* **TASK BRIEF**
Return each line of the material below exactly. Begin at the first and end on the line with "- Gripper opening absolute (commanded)".

* **COLLECTED DATA**
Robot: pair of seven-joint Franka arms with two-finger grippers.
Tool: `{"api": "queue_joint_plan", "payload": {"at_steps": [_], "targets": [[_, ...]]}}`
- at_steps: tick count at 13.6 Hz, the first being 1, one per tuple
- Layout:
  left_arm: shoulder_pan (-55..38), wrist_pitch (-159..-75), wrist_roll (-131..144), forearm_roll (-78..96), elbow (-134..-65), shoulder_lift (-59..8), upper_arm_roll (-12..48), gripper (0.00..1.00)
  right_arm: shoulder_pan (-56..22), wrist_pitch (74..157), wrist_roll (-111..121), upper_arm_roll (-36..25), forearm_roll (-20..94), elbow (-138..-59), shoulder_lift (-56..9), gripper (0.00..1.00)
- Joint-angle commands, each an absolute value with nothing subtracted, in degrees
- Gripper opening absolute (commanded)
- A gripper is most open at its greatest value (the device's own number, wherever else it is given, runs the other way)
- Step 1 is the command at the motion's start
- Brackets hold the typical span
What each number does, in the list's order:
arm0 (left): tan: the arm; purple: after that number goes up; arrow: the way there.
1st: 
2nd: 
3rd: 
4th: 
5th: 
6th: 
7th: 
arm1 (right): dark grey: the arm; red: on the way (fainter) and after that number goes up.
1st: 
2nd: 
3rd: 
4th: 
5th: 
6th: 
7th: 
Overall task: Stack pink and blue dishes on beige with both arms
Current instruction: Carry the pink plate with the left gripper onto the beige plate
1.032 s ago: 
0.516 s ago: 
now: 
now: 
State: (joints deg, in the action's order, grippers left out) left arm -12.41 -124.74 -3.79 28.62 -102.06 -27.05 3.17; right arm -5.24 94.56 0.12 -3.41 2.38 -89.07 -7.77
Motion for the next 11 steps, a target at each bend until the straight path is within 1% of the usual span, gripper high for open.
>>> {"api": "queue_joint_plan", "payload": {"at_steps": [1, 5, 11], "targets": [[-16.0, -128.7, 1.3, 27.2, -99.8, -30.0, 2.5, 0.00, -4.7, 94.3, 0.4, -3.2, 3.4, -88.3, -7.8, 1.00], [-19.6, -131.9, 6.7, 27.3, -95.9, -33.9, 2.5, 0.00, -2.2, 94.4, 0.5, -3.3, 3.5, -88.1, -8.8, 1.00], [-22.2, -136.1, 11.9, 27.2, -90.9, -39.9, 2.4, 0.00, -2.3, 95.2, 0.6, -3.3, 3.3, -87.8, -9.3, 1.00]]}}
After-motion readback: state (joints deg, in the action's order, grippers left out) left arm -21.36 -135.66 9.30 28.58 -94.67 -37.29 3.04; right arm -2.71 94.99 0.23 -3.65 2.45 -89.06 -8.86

* **TASK ANSWER**
Robot: pair of seven-joint Franka arms with two-finger grippers.
Tool: `{"api": "queue_joint_plan", "payload": {"at_steps": [_], "targets": [[_, ...]]}}`
- at_steps: tick count at 13.6 Hz, the first being 1, one per tuple
- Layout:
  left_arm: shoulder_pan (-55..38), wrist_pitch (-159..-75), wrist_roll (-131..144), forearm_roll (-78..96), elbow (-134..-65), shoulder_lift (-59..8), upper_arm_roll (-12..48), gripper (0.00..1.00)
  right_arm: shoulder_pan (-56..22), wrist_pitch (74..157), wrist_roll (-111..121), upper_arm_roll (-36..25), forearm_roll (-20..94), elbow (-138..-59), shoulder_lift (-56..9), gripper (0.00..1.00)
- Joint-angle commands, each an absolute value with nothing subtracted, in degrees
- Gripper opening absolute (commanded)

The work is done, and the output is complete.